México.- El senador y dirigente nacional del PRI, Alejandro "Alito" Moreno, arremetió de forma virulenta contra el legislador de Morena, Gerardo Fernández Noroña, tildándolo de "parásito del sistema" e "hipócrita profesional". El enfrentamiento digital se detonó luego de que el morenista expresara en sus redes sociales el deseo de que al PRI "se lo cargue la bruja", provocando una respuesta cargada de insultos y acusaciones de vínculos con el crimen organizado por parte del líder tricolor.
A través de sus canales oficiales, Moreno Cárdenas utilizó un lenguaje inusualmente agresivo para cuestionar la calidad moral del morenista:
Vínculos criminales: El líder del PRI acusó a Noroña de ser parte de una "narcopolítica de cuarta" y de ser cómplice de entregar el país al crimen organizado.
Contraste de vida: Moreno señaló una supuesta incongruencia en el discurso del morenista, afirmando que mientras habla del pueblo, viaja en primera clase y vive en una "mansión de Tepoztlán".
Falta de resultados: El priista sentenció que en años de carrera, Noroña no puede presumir un solo logro real en favor de México, calificándolo de vivir del "grito fácil" y del berrinche.
El conflicto no es nuevo; la publicación de Moreno fue acompañada por una fotografía que recuerda el conato de gresca que ambos protagonizaron en la Antigua Sede del Senado en agosto de 2025.
Guerra de narrativas: Mientras Noroña apuesta por el desgaste del PRI en sus transmisiones en vivo, "Alito" ha decidido adoptar una postura de choque directo para "defender" a su partido.
Cero diplomacia: El intercambio de términos como "rata inmunda" y "cáncer de Morena" refleja la ruptura total de los puentes de diálogo en la Cámara de Senadores.
Impacto en el Congreso: Analistas sugieren que este nivel de confrontación personal dificultará aún más los consensos legislativos en las próximas semanas de periodo ordinario.

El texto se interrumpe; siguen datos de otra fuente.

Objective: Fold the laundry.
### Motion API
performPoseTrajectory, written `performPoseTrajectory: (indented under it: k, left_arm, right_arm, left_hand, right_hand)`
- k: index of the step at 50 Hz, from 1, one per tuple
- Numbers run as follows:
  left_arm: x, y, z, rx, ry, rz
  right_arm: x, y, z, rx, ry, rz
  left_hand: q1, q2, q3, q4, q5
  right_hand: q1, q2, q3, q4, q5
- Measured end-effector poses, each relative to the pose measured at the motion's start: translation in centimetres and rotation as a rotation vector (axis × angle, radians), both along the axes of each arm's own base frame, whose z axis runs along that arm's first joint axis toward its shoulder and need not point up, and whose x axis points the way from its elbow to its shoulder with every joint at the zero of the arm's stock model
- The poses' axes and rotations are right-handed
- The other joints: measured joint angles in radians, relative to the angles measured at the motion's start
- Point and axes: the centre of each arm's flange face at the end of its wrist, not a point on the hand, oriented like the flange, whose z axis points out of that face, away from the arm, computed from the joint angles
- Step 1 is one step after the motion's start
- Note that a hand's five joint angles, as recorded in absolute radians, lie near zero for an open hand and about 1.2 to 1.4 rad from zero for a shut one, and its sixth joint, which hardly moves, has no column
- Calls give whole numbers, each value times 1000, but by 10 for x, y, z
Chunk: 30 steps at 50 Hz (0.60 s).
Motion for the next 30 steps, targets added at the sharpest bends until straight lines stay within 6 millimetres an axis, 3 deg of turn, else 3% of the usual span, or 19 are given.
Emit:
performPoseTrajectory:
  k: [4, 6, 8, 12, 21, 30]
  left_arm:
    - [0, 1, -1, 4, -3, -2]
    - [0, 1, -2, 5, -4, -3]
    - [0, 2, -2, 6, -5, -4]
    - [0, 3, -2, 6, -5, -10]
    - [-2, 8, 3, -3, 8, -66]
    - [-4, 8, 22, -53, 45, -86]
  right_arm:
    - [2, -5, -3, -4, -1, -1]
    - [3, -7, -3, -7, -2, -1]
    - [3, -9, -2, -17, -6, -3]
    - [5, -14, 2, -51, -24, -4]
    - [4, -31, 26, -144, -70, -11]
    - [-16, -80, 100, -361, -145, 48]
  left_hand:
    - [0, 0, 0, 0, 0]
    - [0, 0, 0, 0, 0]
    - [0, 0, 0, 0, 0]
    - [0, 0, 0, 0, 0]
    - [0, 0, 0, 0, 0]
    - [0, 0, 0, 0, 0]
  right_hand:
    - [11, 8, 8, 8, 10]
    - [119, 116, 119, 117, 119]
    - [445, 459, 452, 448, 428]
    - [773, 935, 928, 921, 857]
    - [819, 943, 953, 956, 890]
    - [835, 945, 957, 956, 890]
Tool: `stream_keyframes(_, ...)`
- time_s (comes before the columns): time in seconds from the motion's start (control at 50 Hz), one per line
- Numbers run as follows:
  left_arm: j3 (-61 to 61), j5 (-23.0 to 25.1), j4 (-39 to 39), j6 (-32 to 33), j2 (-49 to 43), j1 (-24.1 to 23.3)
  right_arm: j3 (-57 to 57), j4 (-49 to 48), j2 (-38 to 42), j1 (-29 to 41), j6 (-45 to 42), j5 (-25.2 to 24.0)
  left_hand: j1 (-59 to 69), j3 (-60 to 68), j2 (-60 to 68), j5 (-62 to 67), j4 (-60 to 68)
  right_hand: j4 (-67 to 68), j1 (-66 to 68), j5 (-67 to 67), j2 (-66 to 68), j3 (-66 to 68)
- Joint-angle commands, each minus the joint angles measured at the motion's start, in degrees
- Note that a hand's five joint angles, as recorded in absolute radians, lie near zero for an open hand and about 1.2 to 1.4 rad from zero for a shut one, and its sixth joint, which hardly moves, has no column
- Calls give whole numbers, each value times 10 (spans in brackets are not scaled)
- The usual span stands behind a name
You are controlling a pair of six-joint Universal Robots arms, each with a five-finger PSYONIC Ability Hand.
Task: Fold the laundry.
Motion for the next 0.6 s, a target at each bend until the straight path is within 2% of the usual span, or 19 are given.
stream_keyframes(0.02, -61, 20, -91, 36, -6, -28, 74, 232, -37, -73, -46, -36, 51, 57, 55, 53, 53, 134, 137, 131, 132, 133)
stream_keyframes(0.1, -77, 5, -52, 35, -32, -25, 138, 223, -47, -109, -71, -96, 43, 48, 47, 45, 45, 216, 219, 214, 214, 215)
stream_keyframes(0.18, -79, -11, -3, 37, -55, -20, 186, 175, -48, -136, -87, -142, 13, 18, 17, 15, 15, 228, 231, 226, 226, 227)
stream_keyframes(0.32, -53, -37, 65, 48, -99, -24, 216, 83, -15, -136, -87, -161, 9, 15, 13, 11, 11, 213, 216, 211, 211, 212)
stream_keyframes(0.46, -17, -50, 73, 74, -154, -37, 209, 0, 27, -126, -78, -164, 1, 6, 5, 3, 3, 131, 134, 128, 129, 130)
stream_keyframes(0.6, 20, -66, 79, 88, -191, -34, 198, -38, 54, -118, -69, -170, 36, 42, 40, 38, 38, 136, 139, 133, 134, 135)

Este nuevo choque entre "Alito" Moreno y Fernández Noroña marca el punto más bajo en la relación entre la oposición y la bancada mayoritaria en lo que va del 2026. La retórica de Moreno parece buscar la cohesión de su base militante mediante el ataque frontal, mientras que Noroña mantiene su estrategia de confrontación desde sus plataformas digitales, dejando la labor parlamentaria en segundo plano frente al espectáculo político.